I am only 25 and I don't think I could hear it....guess I am old before my time...


----------



## Blindside (Jun 14, 2006)

I'm 34 and I find that ringtone to be very annoying.  

Lamont


----------



## OUMoose (Jun 14, 2006)

I can hear it, but probably wouldn't notice it.  To me, it sounds like the whine of a computer monitor that's on it's last leg (which is pretty common).  Of course, it if went on for more than 10 seconds or so, I'd be looking for whatever device was putting out that sound, since it's also extremely irritating to me.


----------



## BrandiJo (Jun 14, 2006)

i can hear it. And my high school didnt allow cell phones either..... but that never stopped me or any of my friends from having htem​


----------



## Ants (Jun 14, 2006)

I can't hear it and I'm only 29 (in 13 days time) : (


----------



## donna (Jun 14, 2006)

I can hear it and Im 45


----------



## Marginal (Jun 14, 2006)

Swordlady said:
			
		

> Amazing...I can't hear it. Can you?


Yaaaaah! That's really, really, really annoying.


----------



## Zoran (Jun 14, 2006)

I can also hear it (I'm 41). Very annoying.


----------



## Jade Tigress (Jun 15, 2006)

Uh....I can't hear it. Weird. Right now our dog is asleep in my daughters room...when she kicks him out later I'm gonna play it again and see what he does.


----------



## 7starmantis (Jun 15, 2006)

Oh my god, yes very annoying! I'm 29 (in october) and I heard it loud and clear....and hated it. If I start hearing phones go off with that ring tone I'm going to go crazy and start smashing peopales phones!

7sm


----------



## AceHBK (Jun 15, 2006)

Jade Tigress said:
			
		

> Uh....I can't hear it. Weird. Right now our dog is asleep in my daughters room...when she kicks him out later I'm gonna play it again and see what he does.


 
How did the dog react?

I will say that I think everyone turned up their speakers to hear it.  Now with cellphones most of us wont have the ringer on full blast.  I know mine stays a a pretty low volume.  If I had the ringtone at the volume my finger is at now I am sure not too many people would hear it.


----------



## Kreth (Jun 15, 2006)

Just think, right now young people all across the country are being annoyed by this ringtone as MT members check it out... :lol:


----------



## Marginal (Jun 15, 2006)

AceHBK said:
			
		

> I will say that I think everyone turned up their speakers to hear it. Now with cellphones most of us wont have the ringer on full blast. I know mine stays a a pretty low volume. If I had the ringtone at the volume my finger is at now I am sure not too many people would hear it.


 
I cranked my speakers down to the lowest setting. Still sounds the same.


----------



## beau_safken (Jun 15, 2006)

I hear that REAL loud... damn how annoying but interesting....


----------



## shesulsa (Jun 15, 2006)

I heard it.  Pissed me right off, too.  My cat heard it and looked at me as though to say, "stupid human, turn that **** off."  I acquiesced because cats are superior life forms _Flatlander_.


----------



## bluemtn (Jun 15, 2006)

shesulsa said:
			
		

> I heard it. Pissed me right off, too. My cat heard it and looked at me as though to say, "stupid human, turn that **** off." I acquiesced because cats are superior life forms _Flatlander_.


 
Huh- huh!  Dogs are kinder, gentler, and they are more intelligent!  They just don't like to flaunt their superiority, like the cats!


----------



## Swordlady (Jun 15, 2006)

OKay...this is weird.  I can hear this very high-pitched tone when I crank the speakers up to the highest volume.  Not very irritating to me, though I can feel the insides of my ears buzzing a little.  I'm at work right now, and I don't think anyone else can hear it.  I replayed the sound several times, and no one has reacted.
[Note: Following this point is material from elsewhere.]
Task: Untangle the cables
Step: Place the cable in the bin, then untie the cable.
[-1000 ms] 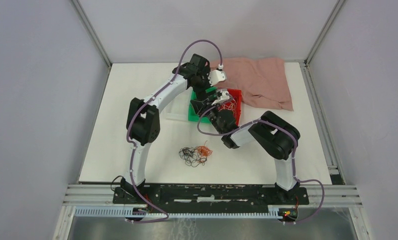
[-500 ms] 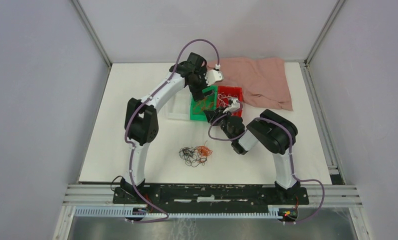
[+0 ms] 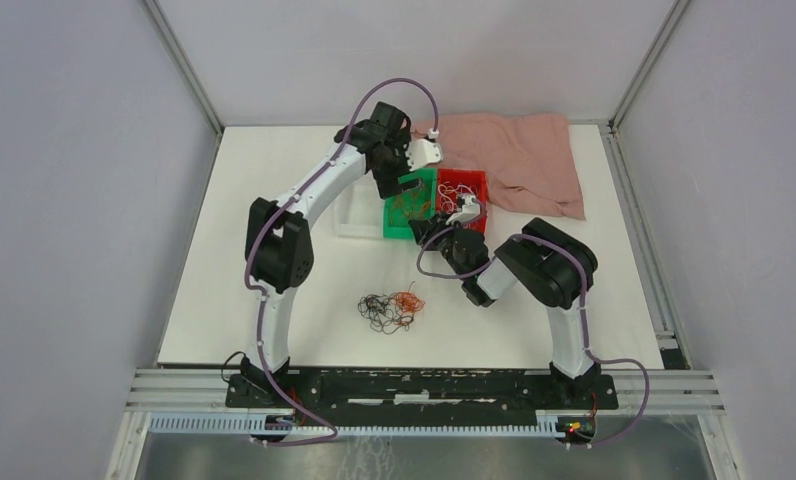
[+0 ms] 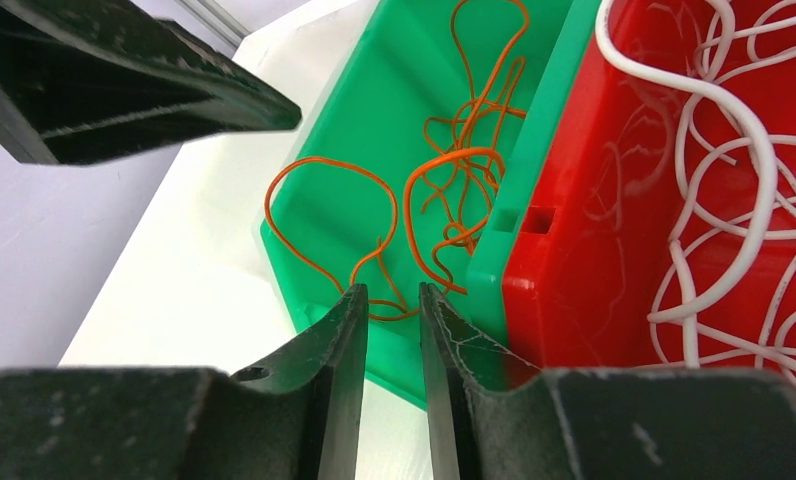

I probably couldn't hear anything at home, because my speakers are older and emit a little static.


----------



## bluemtn (Jun 15, 2006)

Oh-  my speakers don't work, so I didn't hear squat!


----------



## shesulsa (Jun 15, 2006)

tkdgirl said:
			
		

> Oh-  my speakers don't work, so I didn't hear squat!


:lfao:  Oh, is _that_ why your dog didn't react?  :lfao:


----------



## Jade Tigress (Jun 15, 2006)

Ok...I heard it this time..my daughter had headphones plugged into the computer this morning...didn't notice...heh.

However, my dog paid absolutely no attention at all. Go figure.


----------



## TimoS (Jun 16, 2006)

A high-pitched noise originally developed to keep teens from loitering has a new use. Since most adults cannot hear the noise, teens are now using it as a ringtone that only they can hear. 

Full story here
and here

and here's the actual ringtone (I guess, I sure can't hear anything)


----------



## fnorfurfoot (Jun 16, 2006)

I couldn't hear a thing either.  I just tested it on my children (age 7 and 4).  They confirmed that there is a buzzing sound coming from you sample.


----------



## TimoS (Jun 16, 2006)

Guess it's kind of official then: I am getting old  

Damn, just noticed that this topic has been covered here previously. I really should read more thoroughly. Further proof that I am getting old


----------



## TigerWoman (Jun 16, 2006)

It just sounds like computer sounds or maybe I didn't hear it.  But my puppy is practically sitting on my laptop half asleep and he didn't seem to hear it either, nor my other dog or my birds who always react.  On the other hand, the high tone dog bark silencer gets their attention at the lowest setting and mine too, it is very annoying.  But my husband can't hear that at all.  TW


----------



## AceHBK (Jun 16, 2006)

TimoS said:
			
		

> Guess it's kind of official then: I am getting old
> 
> Damn, just noticed that this topic has been covered here previously. I really should read more thoroughly. Further proof that I am getting old


 
With speakers at work turned up I could hear it.

If i had it on my phone I would need the colume up.  I couldnt hear it if the volume was low.


----------



## bluemtn (Jun 16, 2006)

shesulsa said:
			
		

> :lfao: Oh, is _that_ why your dog didn't react? :lfao:


 
   That's all I'm going to say in response...


----------